*TASK TO COMPLETE:*
Output range, inclusive: from the line containing "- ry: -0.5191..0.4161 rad" to the line containing "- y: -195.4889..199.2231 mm". Restate those lines from the data below word for word and only those.

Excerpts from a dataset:

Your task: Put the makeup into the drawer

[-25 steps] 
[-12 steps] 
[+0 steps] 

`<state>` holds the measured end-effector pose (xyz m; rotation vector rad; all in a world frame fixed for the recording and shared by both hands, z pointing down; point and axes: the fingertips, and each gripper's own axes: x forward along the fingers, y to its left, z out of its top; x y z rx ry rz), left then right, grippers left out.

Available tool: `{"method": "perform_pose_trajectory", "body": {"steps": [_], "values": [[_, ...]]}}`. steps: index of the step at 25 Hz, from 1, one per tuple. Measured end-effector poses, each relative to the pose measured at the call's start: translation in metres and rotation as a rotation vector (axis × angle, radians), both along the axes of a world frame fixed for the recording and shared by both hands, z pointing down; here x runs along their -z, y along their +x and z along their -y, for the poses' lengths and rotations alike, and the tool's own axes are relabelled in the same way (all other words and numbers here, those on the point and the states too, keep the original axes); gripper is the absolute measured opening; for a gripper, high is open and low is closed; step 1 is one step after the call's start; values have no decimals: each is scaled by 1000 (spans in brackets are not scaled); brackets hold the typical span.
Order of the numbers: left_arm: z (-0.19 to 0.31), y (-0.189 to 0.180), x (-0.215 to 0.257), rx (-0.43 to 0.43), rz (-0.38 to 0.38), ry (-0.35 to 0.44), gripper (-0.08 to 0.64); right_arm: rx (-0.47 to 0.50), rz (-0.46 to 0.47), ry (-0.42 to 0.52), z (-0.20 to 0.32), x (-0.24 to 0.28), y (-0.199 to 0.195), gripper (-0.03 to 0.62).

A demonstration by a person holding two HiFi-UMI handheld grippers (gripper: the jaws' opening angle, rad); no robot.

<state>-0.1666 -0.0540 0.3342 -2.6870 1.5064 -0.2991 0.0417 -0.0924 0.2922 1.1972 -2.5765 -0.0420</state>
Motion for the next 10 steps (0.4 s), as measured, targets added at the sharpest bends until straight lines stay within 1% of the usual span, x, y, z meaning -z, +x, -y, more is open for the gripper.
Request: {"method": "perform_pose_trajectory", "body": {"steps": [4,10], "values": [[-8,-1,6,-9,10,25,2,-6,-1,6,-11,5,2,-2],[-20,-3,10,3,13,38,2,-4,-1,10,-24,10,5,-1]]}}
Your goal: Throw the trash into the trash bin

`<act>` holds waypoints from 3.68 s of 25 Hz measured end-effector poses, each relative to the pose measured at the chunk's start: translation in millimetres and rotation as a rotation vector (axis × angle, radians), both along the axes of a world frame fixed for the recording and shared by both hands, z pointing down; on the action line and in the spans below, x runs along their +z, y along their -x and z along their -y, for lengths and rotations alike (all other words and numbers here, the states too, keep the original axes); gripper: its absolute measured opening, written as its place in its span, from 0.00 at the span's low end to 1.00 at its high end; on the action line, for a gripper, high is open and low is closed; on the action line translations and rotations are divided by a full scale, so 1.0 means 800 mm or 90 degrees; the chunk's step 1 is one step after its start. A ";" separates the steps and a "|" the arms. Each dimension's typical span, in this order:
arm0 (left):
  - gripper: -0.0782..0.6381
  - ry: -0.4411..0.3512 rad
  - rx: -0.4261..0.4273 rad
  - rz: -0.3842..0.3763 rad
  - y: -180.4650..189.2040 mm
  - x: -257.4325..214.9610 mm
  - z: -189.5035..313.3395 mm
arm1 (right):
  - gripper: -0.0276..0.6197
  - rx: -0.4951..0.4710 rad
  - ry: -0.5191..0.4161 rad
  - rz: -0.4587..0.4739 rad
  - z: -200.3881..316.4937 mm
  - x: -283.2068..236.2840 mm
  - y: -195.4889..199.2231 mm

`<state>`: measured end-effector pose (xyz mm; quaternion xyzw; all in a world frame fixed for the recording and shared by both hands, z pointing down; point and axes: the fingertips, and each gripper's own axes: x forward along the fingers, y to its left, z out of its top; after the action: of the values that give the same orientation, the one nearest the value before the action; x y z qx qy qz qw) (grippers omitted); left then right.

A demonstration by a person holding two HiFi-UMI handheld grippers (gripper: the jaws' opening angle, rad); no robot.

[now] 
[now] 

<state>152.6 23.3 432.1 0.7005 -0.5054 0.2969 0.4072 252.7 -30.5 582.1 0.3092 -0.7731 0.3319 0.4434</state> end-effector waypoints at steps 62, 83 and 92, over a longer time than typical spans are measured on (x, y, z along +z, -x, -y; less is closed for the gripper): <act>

*EXERCISE RESPONSE:*
  - ry: -0.5191..0.4161 rad
  - rz: -0.4587..0.4739 rad
  - z: -200.3881..316.4937 mm
  - x: -283.2068..236.2840 mm
  - y: -195.4889..199.2231 mm

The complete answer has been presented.